Requirement -
Would you transcribe the line that holds "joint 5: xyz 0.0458", plus every line beneath it through the end of the data, exactly and with nothing added?

Dataset section -
※

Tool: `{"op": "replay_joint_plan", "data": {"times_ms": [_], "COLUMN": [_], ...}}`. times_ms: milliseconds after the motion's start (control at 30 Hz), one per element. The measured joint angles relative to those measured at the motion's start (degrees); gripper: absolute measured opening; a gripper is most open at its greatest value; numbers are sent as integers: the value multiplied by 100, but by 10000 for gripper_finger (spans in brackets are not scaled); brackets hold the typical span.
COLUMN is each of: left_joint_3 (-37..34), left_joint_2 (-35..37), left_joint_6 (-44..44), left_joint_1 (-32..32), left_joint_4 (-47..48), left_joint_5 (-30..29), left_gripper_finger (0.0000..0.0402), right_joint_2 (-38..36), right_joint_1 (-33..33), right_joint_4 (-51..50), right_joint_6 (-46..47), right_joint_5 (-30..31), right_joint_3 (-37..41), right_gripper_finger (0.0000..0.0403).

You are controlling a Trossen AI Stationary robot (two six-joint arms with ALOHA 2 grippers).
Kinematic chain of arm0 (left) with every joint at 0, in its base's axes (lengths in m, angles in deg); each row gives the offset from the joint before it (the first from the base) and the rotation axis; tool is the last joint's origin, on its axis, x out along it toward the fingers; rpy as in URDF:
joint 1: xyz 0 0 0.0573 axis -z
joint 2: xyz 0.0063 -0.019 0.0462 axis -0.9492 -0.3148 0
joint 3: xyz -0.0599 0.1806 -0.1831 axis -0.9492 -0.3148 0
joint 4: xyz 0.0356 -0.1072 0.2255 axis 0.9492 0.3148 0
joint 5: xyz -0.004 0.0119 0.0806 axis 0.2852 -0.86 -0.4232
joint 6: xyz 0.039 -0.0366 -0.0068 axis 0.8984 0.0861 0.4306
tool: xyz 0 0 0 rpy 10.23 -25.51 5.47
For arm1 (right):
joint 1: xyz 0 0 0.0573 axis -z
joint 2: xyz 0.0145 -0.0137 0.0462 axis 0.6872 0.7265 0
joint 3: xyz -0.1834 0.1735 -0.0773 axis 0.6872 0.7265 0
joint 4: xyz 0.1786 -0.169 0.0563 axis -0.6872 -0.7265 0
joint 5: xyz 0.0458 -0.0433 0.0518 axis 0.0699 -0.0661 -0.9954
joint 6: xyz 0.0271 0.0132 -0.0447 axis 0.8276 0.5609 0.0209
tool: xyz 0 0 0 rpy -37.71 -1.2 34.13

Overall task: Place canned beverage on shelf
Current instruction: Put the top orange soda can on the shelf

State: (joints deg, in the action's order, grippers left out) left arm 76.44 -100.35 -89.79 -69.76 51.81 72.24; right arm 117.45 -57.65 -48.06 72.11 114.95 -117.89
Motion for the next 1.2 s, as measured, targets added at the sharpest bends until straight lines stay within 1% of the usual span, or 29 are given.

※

Response -
joint 5: xyz 0.0458 -0.0433 0.0518 axis 0.0699 -0.0661 -0.9954
joint 6: xyz 0.0271 0.0132 -0.0447 axis 0.8276 0.5609 0.0209
tool: xyz 0 0 0 rpy -37.71 -1.2 34.13

Overall task: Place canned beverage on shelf
Current instruction: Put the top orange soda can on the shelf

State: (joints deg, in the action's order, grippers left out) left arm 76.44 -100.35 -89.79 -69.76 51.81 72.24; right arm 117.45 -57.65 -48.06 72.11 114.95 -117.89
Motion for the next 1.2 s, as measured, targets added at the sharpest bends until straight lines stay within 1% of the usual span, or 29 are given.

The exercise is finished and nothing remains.